• Task: In your answer, transcribe all of the data exactly.

══ Raw data ══

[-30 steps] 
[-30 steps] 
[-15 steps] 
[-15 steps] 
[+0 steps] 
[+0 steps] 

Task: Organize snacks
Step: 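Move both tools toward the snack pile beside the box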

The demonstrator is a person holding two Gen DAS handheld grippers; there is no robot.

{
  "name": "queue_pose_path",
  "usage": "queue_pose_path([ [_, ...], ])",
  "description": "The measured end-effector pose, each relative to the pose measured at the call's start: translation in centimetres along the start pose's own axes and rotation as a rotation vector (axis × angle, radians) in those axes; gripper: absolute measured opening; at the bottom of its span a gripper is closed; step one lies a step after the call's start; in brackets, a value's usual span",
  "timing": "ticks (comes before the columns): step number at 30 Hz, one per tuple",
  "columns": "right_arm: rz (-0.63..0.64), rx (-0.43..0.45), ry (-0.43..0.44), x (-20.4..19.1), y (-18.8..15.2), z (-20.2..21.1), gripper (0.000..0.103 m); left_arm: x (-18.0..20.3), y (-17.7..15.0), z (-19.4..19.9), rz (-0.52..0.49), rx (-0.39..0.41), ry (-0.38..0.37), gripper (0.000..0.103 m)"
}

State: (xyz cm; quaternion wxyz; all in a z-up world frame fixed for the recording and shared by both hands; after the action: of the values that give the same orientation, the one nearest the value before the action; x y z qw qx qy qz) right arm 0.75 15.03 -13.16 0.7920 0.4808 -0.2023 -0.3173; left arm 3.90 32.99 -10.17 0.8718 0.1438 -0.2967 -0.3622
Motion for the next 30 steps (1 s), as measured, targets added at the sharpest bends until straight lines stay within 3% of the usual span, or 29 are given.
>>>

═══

• Output:
[-30 steps] 
[-30 steps] 
[-15 steps] 
[-15 steps] 
[+0 steps] 
[+0 steps] 

Task: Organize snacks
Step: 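Move both tools toward the snack pile beside the box
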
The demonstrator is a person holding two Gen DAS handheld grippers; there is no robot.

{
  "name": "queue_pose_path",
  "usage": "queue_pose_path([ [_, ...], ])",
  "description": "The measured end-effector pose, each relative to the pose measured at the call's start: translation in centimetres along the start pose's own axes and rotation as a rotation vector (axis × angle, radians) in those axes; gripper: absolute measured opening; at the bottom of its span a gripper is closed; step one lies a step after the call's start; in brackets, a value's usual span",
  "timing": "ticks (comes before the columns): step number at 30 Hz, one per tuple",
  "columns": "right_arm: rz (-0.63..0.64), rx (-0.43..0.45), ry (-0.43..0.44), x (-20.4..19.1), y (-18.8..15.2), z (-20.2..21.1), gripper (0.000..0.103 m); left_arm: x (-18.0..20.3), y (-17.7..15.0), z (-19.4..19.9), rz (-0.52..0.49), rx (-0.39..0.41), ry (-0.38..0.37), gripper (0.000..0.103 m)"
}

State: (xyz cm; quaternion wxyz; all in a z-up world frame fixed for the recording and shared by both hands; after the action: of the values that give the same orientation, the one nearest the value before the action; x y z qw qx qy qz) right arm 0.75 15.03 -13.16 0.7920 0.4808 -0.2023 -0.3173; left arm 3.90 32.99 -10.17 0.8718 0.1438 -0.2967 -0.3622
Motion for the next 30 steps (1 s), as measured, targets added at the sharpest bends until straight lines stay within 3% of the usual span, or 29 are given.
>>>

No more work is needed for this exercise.